Nothing but an exact repeat of the data, with pictures removed, belongs in the answer.
▬▬▬▬▬▬▬▬▬▬
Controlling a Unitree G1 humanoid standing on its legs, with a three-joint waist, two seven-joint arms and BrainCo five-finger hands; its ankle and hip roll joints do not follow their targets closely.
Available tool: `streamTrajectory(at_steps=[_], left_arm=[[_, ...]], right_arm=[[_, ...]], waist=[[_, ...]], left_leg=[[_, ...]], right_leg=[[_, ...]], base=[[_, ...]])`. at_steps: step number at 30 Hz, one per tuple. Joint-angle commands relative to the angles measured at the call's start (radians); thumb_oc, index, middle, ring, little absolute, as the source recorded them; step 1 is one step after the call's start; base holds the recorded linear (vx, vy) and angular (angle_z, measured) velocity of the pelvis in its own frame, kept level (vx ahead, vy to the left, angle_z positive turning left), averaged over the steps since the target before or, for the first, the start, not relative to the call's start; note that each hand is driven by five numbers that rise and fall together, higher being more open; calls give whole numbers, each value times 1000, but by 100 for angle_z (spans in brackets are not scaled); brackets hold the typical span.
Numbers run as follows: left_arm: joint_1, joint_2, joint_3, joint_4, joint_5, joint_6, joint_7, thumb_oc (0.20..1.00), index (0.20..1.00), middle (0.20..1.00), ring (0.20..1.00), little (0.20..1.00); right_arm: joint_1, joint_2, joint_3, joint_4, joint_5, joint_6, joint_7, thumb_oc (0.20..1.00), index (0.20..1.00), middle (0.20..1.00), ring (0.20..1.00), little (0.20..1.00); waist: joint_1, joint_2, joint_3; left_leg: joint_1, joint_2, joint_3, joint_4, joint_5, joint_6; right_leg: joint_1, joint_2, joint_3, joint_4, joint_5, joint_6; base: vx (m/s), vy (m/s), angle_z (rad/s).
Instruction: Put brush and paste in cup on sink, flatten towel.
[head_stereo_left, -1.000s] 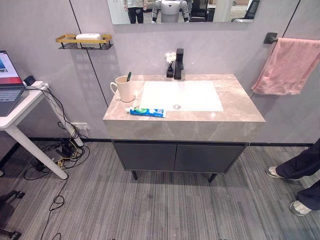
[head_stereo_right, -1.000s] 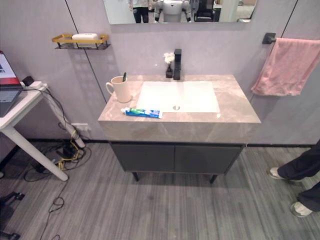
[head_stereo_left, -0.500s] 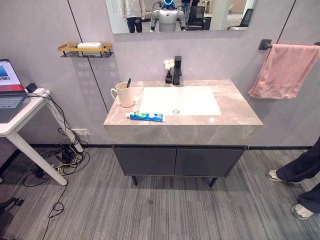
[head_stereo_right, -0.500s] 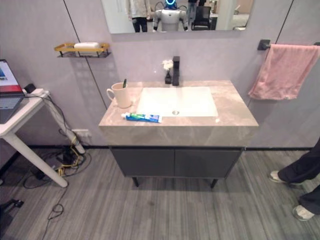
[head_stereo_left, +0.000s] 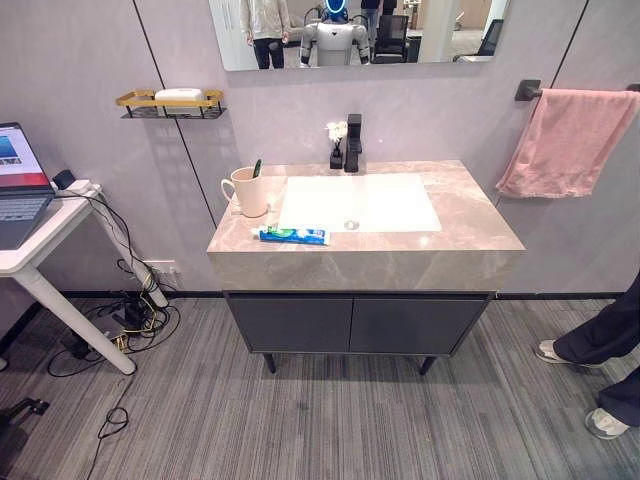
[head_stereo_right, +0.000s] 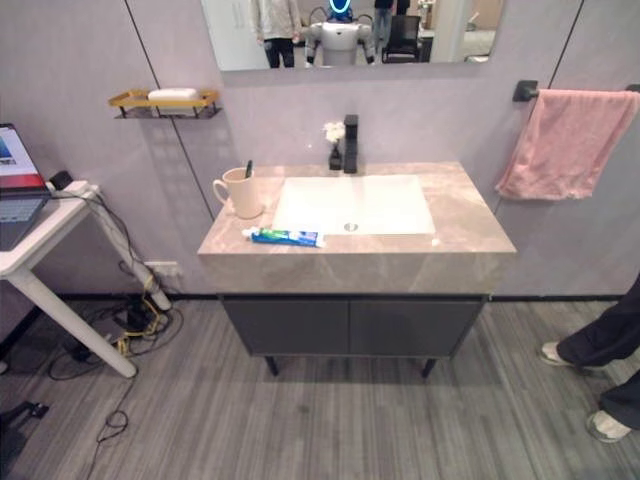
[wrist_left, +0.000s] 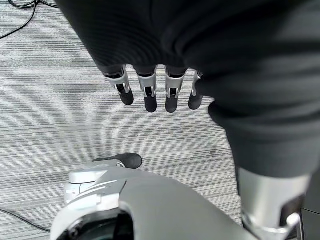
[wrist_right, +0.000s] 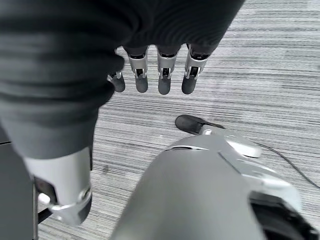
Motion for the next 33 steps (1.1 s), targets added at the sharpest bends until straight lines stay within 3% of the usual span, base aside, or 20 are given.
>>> streamTrajectory(at_steps=[1, 14, 23, 27, 31, 33], left_arm=[[-36, 6, 27, 75, 1, -3, -11, 1000, 1000, 1000, 1000, 1000], [-40, 11, 21, 66, 1, -7, -16, 1000, 1000, 1000, 1000, 1000], [-50, 31, 2, -3, 12, -47, 15, 1000, 1000, 1000, 1000, 1000], [-55, 53, -21, -99, -2, -74, 33, 1000, 1000, 1000, 1000, 1000], [-59, 67, -32, -138, 3, -82, 36, 1000, 1000, 1000, 1000, 1000], [-12, 111, -41, -323, 14, -101, 28, 1000, 1000, 1000, 1000, 1000]], right_arm=[[-44, 34, 16, 61, -16, -4, 8, 1000, 1000, 1000, 1000, 1000], [-49, 27, 17, 64, -29, 4, 12, 1000, 1000, 1000, 1000, 1000], [-65, 24, 13, -3, 15, -22, 6, 1000, 1000, 1000, 1000, 1000], [-104, 23, 54, -88, 13, -48, -16, 1000, 1000, 1000, 1000, 1000], [-105, 20, 74, -116, -14, -52, -21, 1000, 1000, 1000, 1000, 1000], [-77, 6, 52, -232, 8, -82, -38, 1000, 1000, 1000, 1000, 1000]], waist=[[-2, -68, -14], [6, -75, 0], [15, -83, 28], [28, -81, 83], [31, -88, 92], [28, -95, 106]], left_leg=[[0, -26, -73, -40, -11, -3], [-13, -42, -72, -6, -32, 10], [-60, -73, -64, 67, -62, 29], [-104, -105, -61, 139, -88, 52], [-108, -117, -67, 163, -101, 60], [-119, -127, -74, 196, -117, 66]], right_leg=[[17, -43, 58, 43, -46, 66], [14, -54, 63, 54, -46, 72], [-27, -81, 75, 110, -51, 90], [-87, -107, 77, 201, -63, 110], [-84, -117, 67, 221, -70, 114], [-94, -128, 64, 269, -82, 122]], base=[[0, 0, 0], [-6, 25, 0], [-32, 75, -2], [-83, 143, -3], [12, 87, 3], [1, 68, 5]])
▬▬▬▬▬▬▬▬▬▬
→ **Solution**
Controlling a Unitree G1 humanoid standing on its legs, with a three-joint waist, two seven-joint arms and BrainCo five-finger hands; its ankle and hip roll joints do not follow their targets closely.
Available tool: `streamTrajectory(at_steps=[_], left_arm=[[_, ...]], right_arm=[[_, ...]], waist=[[_, ...]], left_leg=[[_, ...]], right_leg=[[_, ...]], base=[[_, ...]])`. at_steps: step number at 30 Hz, one per tuple. Joint-angle commands relative to the angles measured at the call's start (radians); thumb_oc, index, middle, ring, little absolute, as the source recorded them; step 1 is one step after the call's start; base holds the recorded linear (vx, vy) and angular (angle_z, measured) velocity of the pelvis in its own frame, kept level (vx ahead, vy to the left, angle_z positive turning left), averaged over the steps since the target before or, for the first, the start, not relative to the call's start; note that each hand is driven by five numbers that rise and fall together, higher being more open; calls give whole numbers, each value times 1000, but by 100 for angle_z (spans in brackets are not scaled); brackets hold the typical span.
Numbers run as follows: left_arm: joint_1, joint_2, joint_3, joint_4, joint_5, joint_6, joint_7, thumb_oc (0.20..1.00), index (0.20..1.00), middle (0.20..1.00), ring (0.20..1.00), little (0.20..1.00); right_arm: joint_1, joint_2, joint_3, joint_4, joint_5, joint_6, joint_7, thumb_oc (0.20..1.00), index (0.20..1.00), middle (0.20..1.00), ring (0.20..1.00), little (0.20..1.00); waist: joint_1, joint_2, joint_3; left_leg: joint_1, joint_2, joint_3, joint_4, joint_5, joint_6; right_leg: joint_1, joint_2, joint_3, joint_4, joint_5, joint_6; base: vx (m/s), vy (m/s), angle_z (rad/s).
Instruction: Put brush and paste in cup on sink, flatten towel.
[head_stereo_left, -1.000s] 
[head_stereo_right, -1.000s] 
[head_stereo_left, -0.500s] 
[head_stereo_right, -0.500s] 
[head_stereo_left, +0.000s] 
[head_stereo_right, +0.000s] 
[wrist_left, +0.000s] 
[wrist_right, +0.000s] 
Motion for the next 33 steps (1.1 s), targets added at the sharpest bends until straight lines stay within 3% of the usual span, base aside, or 20 are given.
>>> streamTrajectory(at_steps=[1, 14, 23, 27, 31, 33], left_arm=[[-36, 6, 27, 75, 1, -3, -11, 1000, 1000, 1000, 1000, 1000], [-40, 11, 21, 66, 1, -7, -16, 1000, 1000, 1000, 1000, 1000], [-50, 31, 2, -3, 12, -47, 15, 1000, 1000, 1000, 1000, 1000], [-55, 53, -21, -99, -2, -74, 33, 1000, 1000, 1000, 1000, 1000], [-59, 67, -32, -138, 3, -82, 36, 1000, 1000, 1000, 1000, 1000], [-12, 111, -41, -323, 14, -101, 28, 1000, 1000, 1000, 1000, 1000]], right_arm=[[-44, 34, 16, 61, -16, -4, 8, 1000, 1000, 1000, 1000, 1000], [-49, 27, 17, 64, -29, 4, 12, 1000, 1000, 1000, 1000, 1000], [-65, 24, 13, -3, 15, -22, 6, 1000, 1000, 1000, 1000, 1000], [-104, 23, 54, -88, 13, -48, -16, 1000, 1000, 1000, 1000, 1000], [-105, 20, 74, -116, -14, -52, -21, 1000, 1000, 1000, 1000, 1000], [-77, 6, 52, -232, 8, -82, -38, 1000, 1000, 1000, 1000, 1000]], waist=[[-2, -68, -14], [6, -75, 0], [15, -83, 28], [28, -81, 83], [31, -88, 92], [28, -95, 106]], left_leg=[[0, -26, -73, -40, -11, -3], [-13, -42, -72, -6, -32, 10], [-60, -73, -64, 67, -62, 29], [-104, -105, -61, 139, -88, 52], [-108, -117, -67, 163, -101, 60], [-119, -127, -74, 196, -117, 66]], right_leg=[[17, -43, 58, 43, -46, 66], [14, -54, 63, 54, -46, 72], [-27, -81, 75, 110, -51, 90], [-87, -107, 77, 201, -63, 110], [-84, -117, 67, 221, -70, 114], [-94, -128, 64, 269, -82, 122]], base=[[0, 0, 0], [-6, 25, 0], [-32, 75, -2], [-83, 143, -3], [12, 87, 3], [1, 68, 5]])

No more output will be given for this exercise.